Durante el último mes hemos sido testigos de la batalla electoral entre partidos políticos de cara a las próximas elecciones federales del 5 de julio. Sin embargo, una nueva figura ha destacado más allá de diputados y personajes de la política nacional. Se trata del llamado “voto blanco”, que más bien se refiere a la anulación del voto como una manera de manifestar descontento a las pocas propuestas políticas.
La polémica ha sido tal, que politólogos, expertos, periodistas y los mismos partidos han hecho saber su postura ante la posibilidad de que la ciudadanía anule su voto el próximo 5 de julio. Y es precisamente Luis Hernández, columnista del periódico La Jornada, quien propone que el origen de la anulación del voto proviene de seis hechos que han modificado la fisonomía del país y que los políticos no parecen comprender:
1. El primero es la emergencia de las redes informáticas, que han generado, sobre todo entre los jóvenes urbanos, nuevas sensibilidades y distintas formas de relación. La campaña crece en Internet y desde allí ha saltado a los medios escritos y electrónicos.
2. El segundo es la changarrización de la base productiva y la precarización laboral que han disuelto identidades y lealtades tradicionales asociadas con el mundo del trabajo y con la compra y coacción del voto. Aunque se conservan clientelas electorales de base territorial susceptibles de ser movilizadas sobre la base de programas asistenciales, éstas distan de ser mayoría entre los votantes.
3. El tercero es el creciente número de conflictos sociales en todo el país que se desarrollan al margen de los partidos políticos o de los intermediarios sociales tradicionales. Centenares de protestas de indígenas, campesinos, trabajadores, pobres urbanos, mujeres, defensores de derechos humanos, ecologistas han surgido en todo el país. Muchas se han radicalizado. Con frecuencia han desbordado los canales institucionales para atenderlas. Algunas, inclusive, han decidido darse sus propias formas de gobierno. El pobrerío anda alborotado y las elites están temerosas con ese alboroto. Quienes participan en estas movilizaciones no ven que la solución de sus problemas dependa necesariamente de votar por un candidato en particular. Con la izquierda partidaria dividida y una parte muy importante de su liderazgo desprestigiado, en estos comicios la polarización social se expresa marginalmente en la vía electoral.

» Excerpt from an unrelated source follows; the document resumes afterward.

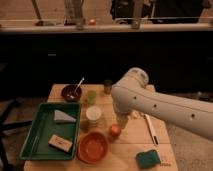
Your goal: Wipe tray with towel
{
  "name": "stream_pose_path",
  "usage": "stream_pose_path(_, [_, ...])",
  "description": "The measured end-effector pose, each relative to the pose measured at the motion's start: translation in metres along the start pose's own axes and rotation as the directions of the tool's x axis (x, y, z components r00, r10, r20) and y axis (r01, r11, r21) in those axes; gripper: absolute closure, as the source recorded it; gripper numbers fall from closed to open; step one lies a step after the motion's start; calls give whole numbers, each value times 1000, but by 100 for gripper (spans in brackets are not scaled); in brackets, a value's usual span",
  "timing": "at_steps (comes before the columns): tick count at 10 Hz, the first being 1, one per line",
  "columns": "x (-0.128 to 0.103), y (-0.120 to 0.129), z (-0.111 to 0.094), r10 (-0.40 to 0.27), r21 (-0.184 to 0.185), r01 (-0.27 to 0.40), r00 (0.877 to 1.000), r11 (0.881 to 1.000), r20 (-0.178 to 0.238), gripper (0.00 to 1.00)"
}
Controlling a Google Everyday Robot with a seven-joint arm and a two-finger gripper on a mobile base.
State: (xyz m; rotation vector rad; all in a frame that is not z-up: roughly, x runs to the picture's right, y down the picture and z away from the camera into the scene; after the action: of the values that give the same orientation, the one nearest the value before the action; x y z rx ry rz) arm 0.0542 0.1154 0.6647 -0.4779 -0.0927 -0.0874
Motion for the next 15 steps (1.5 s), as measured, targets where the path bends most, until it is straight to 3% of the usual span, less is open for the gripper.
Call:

4. El cuarto es la constitución de una corriente de opinión en favor de la anulación del sufragio entre sectores de las clases medias, académicos e intelectuales, que en el pasado fueron promotores de las distintas variantes del voto útil, y que ahora no están dispuestos a dejarse arrastrar por el dilema de sufragar por tal o cual partido en específico o ser avasallados por el peligro mayor.
5. El quinto es la agresiva campaña contra partidos, clase política y Congreso de la Unión que los grandes medios de comunicación electrónicos efectuaron como parte del pulso alrededor de la reforma electoral de septiembre de 2007 y la sustitución de los funcionarios del IFE. Los concesionarios de radio y televisión exhibieron públicamente algunas de las miserias de legisladores y dirigentes partidarios.
6. El sexto es el éxodo que ha arrancado a millones de personas de sus lugares de nacimiento y trabajo, y ha hecho de la migración (tanto interna como hacia Estados Unidos) y la deslocalización territorial un fenómeno central del México contemporáneo.